TASK DIRECTIONS: Produce an exact copy of all records below.
##########
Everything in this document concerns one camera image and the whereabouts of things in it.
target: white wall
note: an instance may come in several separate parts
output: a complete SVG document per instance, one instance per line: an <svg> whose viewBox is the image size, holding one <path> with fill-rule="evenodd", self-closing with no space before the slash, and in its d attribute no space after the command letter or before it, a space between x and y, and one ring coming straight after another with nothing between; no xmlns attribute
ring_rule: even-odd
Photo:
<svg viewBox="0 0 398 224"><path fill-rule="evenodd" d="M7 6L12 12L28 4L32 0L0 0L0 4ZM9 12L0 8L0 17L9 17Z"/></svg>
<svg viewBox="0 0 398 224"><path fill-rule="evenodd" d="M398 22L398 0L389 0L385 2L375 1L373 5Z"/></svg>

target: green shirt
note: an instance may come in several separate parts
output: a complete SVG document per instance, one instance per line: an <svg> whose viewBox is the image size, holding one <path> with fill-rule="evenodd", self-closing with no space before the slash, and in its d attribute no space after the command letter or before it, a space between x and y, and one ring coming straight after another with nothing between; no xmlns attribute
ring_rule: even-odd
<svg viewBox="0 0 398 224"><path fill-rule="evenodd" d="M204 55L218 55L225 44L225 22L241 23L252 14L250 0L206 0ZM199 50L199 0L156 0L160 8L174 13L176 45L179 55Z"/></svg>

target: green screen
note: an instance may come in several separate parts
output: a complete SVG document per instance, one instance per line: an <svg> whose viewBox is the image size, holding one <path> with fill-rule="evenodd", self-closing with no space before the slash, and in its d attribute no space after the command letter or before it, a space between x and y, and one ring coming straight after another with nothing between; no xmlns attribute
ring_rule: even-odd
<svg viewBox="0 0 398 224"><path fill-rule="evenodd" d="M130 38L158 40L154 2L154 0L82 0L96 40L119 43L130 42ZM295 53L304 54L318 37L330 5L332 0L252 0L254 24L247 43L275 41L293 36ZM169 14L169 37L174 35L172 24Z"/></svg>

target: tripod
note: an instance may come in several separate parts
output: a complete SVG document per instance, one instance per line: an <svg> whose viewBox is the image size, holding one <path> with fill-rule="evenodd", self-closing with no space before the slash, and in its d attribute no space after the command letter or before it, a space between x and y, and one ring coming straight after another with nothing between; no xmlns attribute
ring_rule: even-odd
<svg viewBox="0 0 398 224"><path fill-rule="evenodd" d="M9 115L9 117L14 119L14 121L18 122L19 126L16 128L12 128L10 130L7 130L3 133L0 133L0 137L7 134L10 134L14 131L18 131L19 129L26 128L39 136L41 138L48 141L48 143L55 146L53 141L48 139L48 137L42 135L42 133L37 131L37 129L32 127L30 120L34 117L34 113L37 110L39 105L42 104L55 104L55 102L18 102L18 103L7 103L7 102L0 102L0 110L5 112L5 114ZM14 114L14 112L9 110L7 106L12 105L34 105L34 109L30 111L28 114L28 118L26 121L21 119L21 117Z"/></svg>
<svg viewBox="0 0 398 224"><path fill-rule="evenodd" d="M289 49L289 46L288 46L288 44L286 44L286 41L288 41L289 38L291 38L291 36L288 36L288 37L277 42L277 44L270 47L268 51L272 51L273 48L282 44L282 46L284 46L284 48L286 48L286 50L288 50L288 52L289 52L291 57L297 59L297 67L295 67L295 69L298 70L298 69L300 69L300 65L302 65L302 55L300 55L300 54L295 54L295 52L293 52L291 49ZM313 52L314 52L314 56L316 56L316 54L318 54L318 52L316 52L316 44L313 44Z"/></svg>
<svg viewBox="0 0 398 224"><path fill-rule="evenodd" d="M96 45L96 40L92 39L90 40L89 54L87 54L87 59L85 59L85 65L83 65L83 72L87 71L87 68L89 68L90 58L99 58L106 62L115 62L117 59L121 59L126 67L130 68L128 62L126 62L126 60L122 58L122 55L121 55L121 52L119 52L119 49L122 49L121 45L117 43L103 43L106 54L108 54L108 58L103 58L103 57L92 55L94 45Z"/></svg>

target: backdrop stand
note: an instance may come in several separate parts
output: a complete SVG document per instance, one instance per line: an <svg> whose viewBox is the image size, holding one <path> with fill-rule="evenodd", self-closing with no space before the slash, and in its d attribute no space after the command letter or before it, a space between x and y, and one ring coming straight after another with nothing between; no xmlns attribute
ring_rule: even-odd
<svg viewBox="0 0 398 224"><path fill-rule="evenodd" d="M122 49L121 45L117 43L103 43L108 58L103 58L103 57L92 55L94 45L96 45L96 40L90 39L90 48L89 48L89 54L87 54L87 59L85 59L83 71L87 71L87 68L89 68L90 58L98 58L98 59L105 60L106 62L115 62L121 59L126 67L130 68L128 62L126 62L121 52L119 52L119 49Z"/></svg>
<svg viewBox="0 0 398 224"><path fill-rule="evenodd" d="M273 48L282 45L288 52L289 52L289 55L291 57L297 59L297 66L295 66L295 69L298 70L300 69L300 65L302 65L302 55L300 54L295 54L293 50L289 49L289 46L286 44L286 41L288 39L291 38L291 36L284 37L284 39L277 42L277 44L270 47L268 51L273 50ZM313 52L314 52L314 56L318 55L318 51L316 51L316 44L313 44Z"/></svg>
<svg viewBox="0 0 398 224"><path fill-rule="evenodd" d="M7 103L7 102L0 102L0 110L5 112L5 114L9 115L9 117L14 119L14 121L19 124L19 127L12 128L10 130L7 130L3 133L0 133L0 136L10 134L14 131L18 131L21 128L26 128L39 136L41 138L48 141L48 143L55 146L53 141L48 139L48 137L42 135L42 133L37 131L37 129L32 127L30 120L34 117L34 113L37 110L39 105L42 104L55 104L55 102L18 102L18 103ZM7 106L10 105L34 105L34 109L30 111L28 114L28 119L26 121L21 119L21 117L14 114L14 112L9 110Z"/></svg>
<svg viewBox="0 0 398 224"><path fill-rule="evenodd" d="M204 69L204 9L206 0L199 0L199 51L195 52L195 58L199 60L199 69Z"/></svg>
##########
OUTPUT OF THE EXERCISE:
Everything in this document concerns one camera image and the whereabouts of things in it.
target: white wall
note: an instance may come in several separate parts
output: a complete SVG document per instance, one instance per line: an <svg> whose viewBox is the image size, holding one <path> with fill-rule="evenodd", self-closing with no space before the slash, and in its d attribute no space after the command letter or before it, a space between x and y, and one ring coming straight after another with nothing between; no xmlns attribute
ring_rule: even-odd
Photo:
<svg viewBox="0 0 398 224"><path fill-rule="evenodd" d="M7 6L12 12L28 4L32 0L0 0L0 4ZM9 12L0 8L0 17L9 17Z"/></svg>
<svg viewBox="0 0 398 224"><path fill-rule="evenodd" d="M398 22L398 0L389 0L385 2L375 1L373 5Z"/></svg>

target: green shirt
note: an instance may come in several separate parts
output: a complete SVG document per instance, one instance per line: an <svg> whose viewBox is the image size, holding one <path> with fill-rule="evenodd", self-closing with no space before the slash, and in its d attribute no space after the command letter or before it, a space between x and y, and one ring coming straight after another with nothing between; no xmlns attribute
ring_rule: even-odd
<svg viewBox="0 0 398 224"><path fill-rule="evenodd" d="M204 55L218 55L225 44L225 22L241 23L252 14L250 0L206 0ZM199 50L199 0L156 0L160 8L174 13L176 45L179 55Z"/></svg>

target: green screen
note: an instance may come in several separate parts
output: a complete SVG document per instance, one instance per line: an <svg> whose viewBox is the image size, holding one <path> with fill-rule="evenodd", self-closing with no space before the slash, and in its d attribute no space after the command letter or before it, a space between x and y, and one ring coming straight after another with nothing between; no xmlns attribute
ring_rule: even-odd
<svg viewBox="0 0 398 224"><path fill-rule="evenodd" d="M130 38L158 40L154 2L154 0L82 0L96 40L119 43L130 42ZM295 53L304 54L318 37L330 5L332 0L252 0L254 24L247 43L275 41L293 36ZM169 14L169 37L174 35L172 24Z"/></svg>

target: tripod
note: an instance may come in several separate parts
output: a complete SVG document per instance, one instance per line: an <svg> whose viewBox is the image size, holding one <path> with fill-rule="evenodd", self-closing with no space before the slash, and in its d attribute no space after the command letter or before it, a space between x and y, and one ring coming straight after another with nothing between; no xmlns attribute
ring_rule: even-odd
<svg viewBox="0 0 398 224"><path fill-rule="evenodd" d="M9 115L9 117L14 119L14 121L18 122L19 126L16 128L12 128L10 130L7 130L3 133L0 133L0 137L7 134L10 134L14 131L18 131L19 129L26 128L39 136L41 138L48 141L48 143L55 146L53 141L48 139L48 137L42 135L42 133L37 131L37 129L32 127L30 120L34 117L34 113L37 110L39 105L42 104L55 104L55 102L18 102L18 103L7 103L7 102L0 102L0 110L5 112L5 114ZM14 114L14 112L9 110L7 106L12 105L34 105L34 109L30 111L28 114L28 118L26 121L21 119L21 117Z"/></svg>
<svg viewBox="0 0 398 224"><path fill-rule="evenodd" d="M289 49L289 46L288 46L288 44L286 44L286 41L288 41L289 38L291 38L291 36L288 36L288 37L277 42L277 44L270 47L268 51L272 51L273 48L282 44L282 46L284 46L284 48L286 48L286 50L288 50L288 52L289 52L291 57L297 59L297 67L295 67L295 69L298 70L298 69L300 69L300 65L302 65L302 55L300 55L300 54L295 54L295 52L293 52L291 49ZM313 52L314 52L314 56L316 56L316 54L318 54L318 52L316 52L316 44L313 44Z"/></svg>
<svg viewBox="0 0 398 224"><path fill-rule="evenodd" d="M96 45L96 40L92 39L90 40L89 54L87 54L87 59L85 59L85 65L83 65L83 72L87 71L87 68L89 68L90 58L99 58L106 62L115 62L117 59L121 59L126 67L130 68L128 62L126 62L126 60L122 58L122 55L121 55L121 52L119 52L119 49L122 49L121 45L117 43L103 43L106 54L108 54L108 58L103 58L103 57L92 55L94 45Z"/></svg>

target: backdrop stand
note: an instance may come in several separate parts
output: a complete SVG document per instance, one instance per line: an <svg> whose viewBox is the image size, holding one <path> with fill-rule="evenodd", self-closing with no space before the slash, and in its d attribute no space after the command letter or before it, a space between x and y, and one ring coming straight after another with nothing between; no xmlns attribute
ring_rule: even-odd
<svg viewBox="0 0 398 224"><path fill-rule="evenodd" d="M122 49L121 45L117 43L103 43L108 58L103 58L103 57L92 55L94 45L96 45L96 40L90 39L90 48L89 48L89 54L87 54L87 59L85 59L83 71L87 71L87 68L89 68L90 58L98 58L98 59L105 60L106 62L115 62L121 59L126 67L130 68L128 62L126 62L121 52L119 52L119 49Z"/></svg>
<svg viewBox="0 0 398 224"><path fill-rule="evenodd" d="M273 48L282 45L288 52L289 52L289 55L291 57L297 59L297 66L295 66L295 69L298 70L300 69L300 65L302 65L302 55L300 54L295 54L293 50L289 49L289 46L286 44L286 41L288 39L291 38L291 36L284 37L284 39L277 42L277 44L270 47L268 51L273 50ZM313 52L314 52L314 56L318 55L318 51L316 51L316 44L313 44Z"/></svg>
<svg viewBox="0 0 398 224"><path fill-rule="evenodd" d="M7 103L7 102L0 102L0 110L5 112L5 114L9 115L9 117L14 119L14 121L19 124L19 127L12 128L10 130L7 130L3 133L0 133L0 136L10 134L14 131L18 131L21 128L26 128L39 136L41 138L48 141L48 143L55 146L53 141L48 139L48 137L42 135L42 133L37 131L37 129L32 127L30 120L34 117L34 113L37 110L39 105L42 104L55 104L55 102L18 102L18 103ZM7 106L10 105L34 105L34 109L30 111L28 114L28 119L26 121L21 119L21 117L14 114L14 112L9 110Z"/></svg>
<svg viewBox="0 0 398 224"><path fill-rule="evenodd" d="M204 69L204 9L206 0L199 0L199 51L195 52L195 58L199 60L199 69Z"/></svg>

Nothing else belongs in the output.